## Assigned task
Show every line of the data where the word "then" can be found.

## Exercise data
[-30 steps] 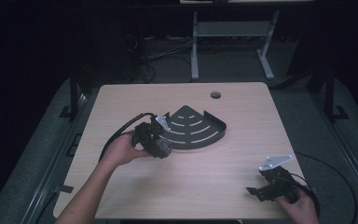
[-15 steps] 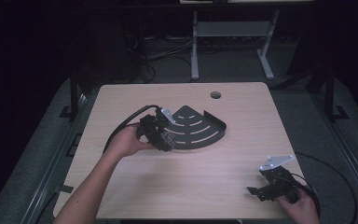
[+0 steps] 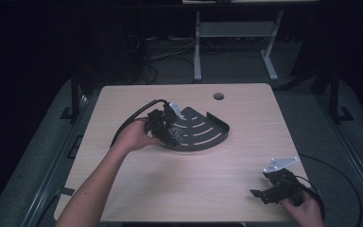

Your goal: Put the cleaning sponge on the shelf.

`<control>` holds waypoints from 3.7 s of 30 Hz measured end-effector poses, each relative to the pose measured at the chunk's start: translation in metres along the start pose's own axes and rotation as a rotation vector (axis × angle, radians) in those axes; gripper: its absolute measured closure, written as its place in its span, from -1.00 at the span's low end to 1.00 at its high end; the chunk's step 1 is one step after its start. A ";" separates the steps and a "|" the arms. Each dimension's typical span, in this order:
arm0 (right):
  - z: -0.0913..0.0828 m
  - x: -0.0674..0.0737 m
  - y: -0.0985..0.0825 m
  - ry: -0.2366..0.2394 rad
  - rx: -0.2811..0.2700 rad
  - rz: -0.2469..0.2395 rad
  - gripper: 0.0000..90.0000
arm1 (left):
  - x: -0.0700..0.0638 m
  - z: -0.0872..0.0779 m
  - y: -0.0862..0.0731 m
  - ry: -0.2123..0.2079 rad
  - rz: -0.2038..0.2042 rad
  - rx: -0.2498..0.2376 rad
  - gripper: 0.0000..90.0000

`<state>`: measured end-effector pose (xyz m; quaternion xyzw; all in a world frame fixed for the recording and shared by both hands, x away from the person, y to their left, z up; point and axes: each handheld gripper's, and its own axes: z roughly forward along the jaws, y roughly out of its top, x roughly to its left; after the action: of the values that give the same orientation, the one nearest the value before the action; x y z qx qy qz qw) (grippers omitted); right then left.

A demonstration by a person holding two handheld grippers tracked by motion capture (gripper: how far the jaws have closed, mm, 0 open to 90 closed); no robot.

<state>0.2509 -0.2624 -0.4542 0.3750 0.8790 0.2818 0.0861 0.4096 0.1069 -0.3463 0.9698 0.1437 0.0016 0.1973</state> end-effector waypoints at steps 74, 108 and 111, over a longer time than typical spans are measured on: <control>0.002 -0.002 -0.001 0.017 -0.003 0.004 -0.67 | 0.070 0.071 0.023 -0.028 -0.114 0.040 -0.26; 0.001 -0.003 -0.003 0.022 -0.005 0.011 -0.67 | 0.081 0.090 0.018 -0.035 -0.165 0.072 -0.28; 0.001 -0.003 -0.003 0.021 -0.005 0.009 -0.67 | 0.081 0.088 0.018 -0.034 -0.164 0.071 -0.30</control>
<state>0.2518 -0.2656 -0.4570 0.3759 0.8774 0.2883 0.0762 0.4976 0.0796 -0.4252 0.9609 0.2194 -0.0361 0.1648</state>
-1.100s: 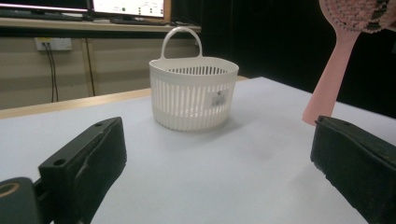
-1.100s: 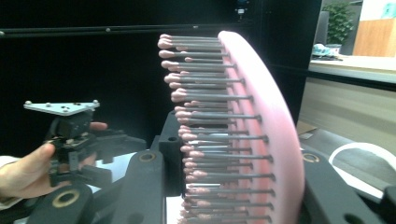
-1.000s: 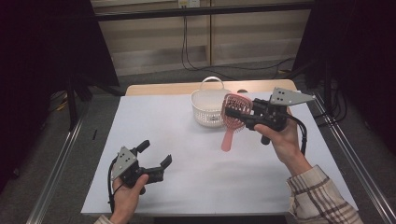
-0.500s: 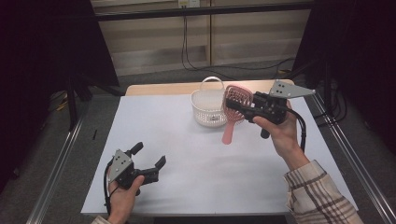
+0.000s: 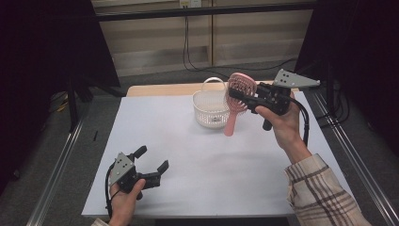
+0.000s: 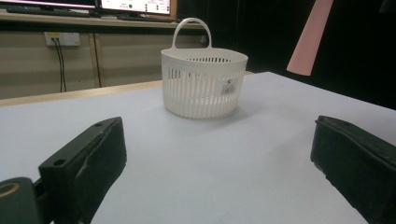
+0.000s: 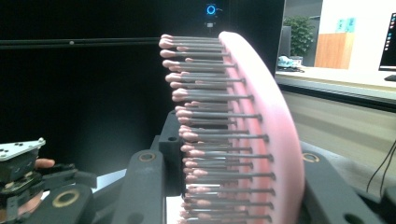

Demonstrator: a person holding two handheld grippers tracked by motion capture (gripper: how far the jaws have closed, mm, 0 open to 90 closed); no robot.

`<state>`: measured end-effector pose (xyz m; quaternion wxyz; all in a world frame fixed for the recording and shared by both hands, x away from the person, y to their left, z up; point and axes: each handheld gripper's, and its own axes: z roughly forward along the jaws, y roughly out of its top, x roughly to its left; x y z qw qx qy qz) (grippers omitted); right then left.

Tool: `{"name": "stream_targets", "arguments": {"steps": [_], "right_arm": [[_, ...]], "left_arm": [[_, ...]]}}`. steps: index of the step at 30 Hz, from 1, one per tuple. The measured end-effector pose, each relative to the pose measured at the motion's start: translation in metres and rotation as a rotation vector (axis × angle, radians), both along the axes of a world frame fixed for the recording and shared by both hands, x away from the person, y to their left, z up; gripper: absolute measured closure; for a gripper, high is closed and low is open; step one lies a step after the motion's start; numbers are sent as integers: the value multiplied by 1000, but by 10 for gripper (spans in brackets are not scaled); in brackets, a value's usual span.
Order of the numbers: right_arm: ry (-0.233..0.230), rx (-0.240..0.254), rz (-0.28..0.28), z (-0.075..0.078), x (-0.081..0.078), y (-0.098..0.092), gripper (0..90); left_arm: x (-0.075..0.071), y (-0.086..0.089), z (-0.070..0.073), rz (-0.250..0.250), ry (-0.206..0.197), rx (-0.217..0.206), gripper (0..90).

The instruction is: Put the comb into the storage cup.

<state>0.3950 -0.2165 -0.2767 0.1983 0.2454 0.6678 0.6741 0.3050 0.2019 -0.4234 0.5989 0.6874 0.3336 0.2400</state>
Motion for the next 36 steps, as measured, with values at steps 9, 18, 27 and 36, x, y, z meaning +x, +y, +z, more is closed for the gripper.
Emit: {"name": "stream_targets", "arguments": {"steps": [9, 18, 27, 36], "right_arm": [[-5, 24, -19, 6, 10, 2, 623], [-12, 29, -35, 14, 21, 8, 623], [-16, 43, -53, 22, 29, 8, 623], [-21, 52, -72, 27, 36, 8, 623]], "left_arm": [[-3, -4, 1, 2, -37, 22, 35], [-3, -3, 1, 3, -44, 29, 35], [-3, -3, 1, 0, -46, 26, 35], [-3, -3, 1, -3, -49, 29, 35]]}}
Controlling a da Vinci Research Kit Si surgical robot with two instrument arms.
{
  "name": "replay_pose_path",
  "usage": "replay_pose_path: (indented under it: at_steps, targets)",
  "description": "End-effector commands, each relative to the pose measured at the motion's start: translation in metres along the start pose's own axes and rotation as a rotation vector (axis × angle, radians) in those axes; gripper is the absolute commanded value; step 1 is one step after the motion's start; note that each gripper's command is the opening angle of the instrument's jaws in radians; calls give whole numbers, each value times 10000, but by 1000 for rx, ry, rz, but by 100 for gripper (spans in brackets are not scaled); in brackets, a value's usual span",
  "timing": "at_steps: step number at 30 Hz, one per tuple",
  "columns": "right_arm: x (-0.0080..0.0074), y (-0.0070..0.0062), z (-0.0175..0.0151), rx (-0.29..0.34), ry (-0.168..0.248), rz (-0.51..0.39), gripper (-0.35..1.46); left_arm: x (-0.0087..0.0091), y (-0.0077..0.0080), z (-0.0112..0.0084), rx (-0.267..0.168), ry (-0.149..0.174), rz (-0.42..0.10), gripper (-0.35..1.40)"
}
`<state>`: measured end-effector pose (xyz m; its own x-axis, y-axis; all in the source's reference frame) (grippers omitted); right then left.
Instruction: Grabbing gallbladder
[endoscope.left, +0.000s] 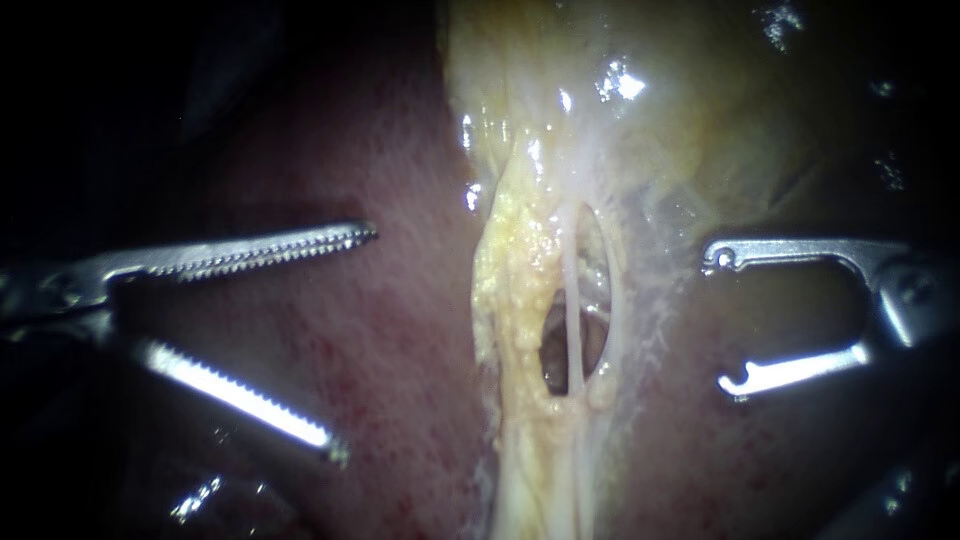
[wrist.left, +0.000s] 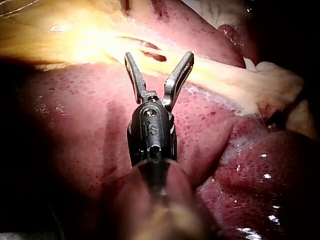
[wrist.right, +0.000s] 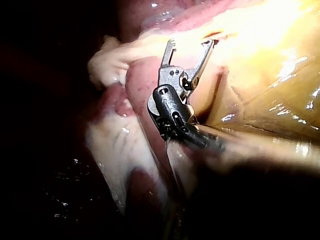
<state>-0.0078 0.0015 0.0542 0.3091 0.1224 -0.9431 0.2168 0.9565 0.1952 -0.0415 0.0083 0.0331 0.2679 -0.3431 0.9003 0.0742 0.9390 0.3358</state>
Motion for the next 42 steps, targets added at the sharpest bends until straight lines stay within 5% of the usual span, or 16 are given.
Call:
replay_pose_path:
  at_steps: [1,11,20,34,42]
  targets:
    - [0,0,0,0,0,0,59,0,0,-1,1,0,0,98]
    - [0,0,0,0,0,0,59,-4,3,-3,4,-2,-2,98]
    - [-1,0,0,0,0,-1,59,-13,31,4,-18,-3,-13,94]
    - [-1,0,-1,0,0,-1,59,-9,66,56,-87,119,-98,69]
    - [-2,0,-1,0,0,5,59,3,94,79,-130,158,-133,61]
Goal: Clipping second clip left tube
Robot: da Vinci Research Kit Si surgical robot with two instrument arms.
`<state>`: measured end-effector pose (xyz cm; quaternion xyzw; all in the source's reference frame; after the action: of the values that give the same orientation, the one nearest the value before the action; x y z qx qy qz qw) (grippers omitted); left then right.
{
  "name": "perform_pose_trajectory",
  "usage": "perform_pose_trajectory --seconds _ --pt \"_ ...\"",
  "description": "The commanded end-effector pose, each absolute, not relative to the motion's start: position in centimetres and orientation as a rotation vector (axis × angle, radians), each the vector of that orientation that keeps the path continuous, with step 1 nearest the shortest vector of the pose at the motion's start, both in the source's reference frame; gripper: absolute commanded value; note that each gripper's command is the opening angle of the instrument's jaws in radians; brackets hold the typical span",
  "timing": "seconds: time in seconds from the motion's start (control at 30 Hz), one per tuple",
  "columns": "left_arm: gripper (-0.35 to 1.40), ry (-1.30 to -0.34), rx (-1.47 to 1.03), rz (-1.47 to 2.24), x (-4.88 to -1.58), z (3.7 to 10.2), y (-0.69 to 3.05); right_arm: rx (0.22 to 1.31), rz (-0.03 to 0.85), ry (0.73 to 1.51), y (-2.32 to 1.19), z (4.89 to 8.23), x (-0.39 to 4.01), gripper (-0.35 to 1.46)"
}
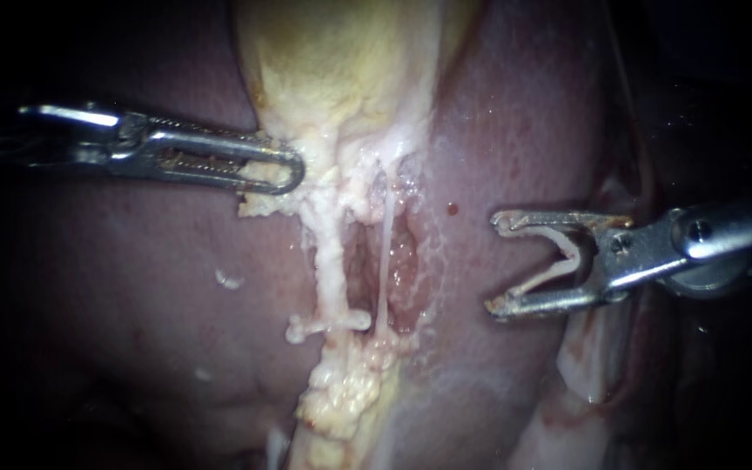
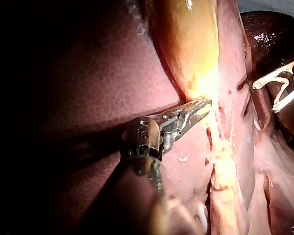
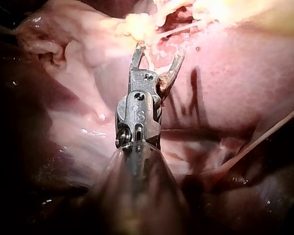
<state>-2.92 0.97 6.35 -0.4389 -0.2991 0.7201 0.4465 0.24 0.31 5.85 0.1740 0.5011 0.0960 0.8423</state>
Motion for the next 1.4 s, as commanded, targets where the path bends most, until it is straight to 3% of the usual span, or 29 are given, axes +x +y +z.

## Problem solution
`<state>`: measured end-effector pose (xyz m; quaternion xyzw; all in a world frame fixed for the recording and shared by both hands, x away from the person, y to their left, z up; point and axes: each handheld gripper's, and its own axes: z roughly forward along the jaws, y roughly out of its top, x roughly to its left; after the action: of the values that give the same orientation, the one nearest the value before the action; x y z qx qy qz qw) (grippers omitted); right then left.
`<state>`: measured end-effector pose (xyz m; quaternion wxyz; all in a world frame fixed for the recording and shared by both hands, x away from the person, y to their left, z up; point and axes: each handheld gripper's, and its own axes: z roughly forward along the jaws, y roughly out of its top, x roughly to its left; x y z qw qx qy qz) (grippers omitted); right then left.
`<state>`: measured end-effector pose (xyz m; its own x-axis, y-axis; all in the source's reference frame) (grippers omitted); right then left.
`<state>`: measured end-effector pose (xyz cm; quaternion xyzw; all in the source's reference frame; after the action: of the values that give the same orientation, the one nearest the value before the action; x y z qx qy qz qw) (grippers omitted); left then right.

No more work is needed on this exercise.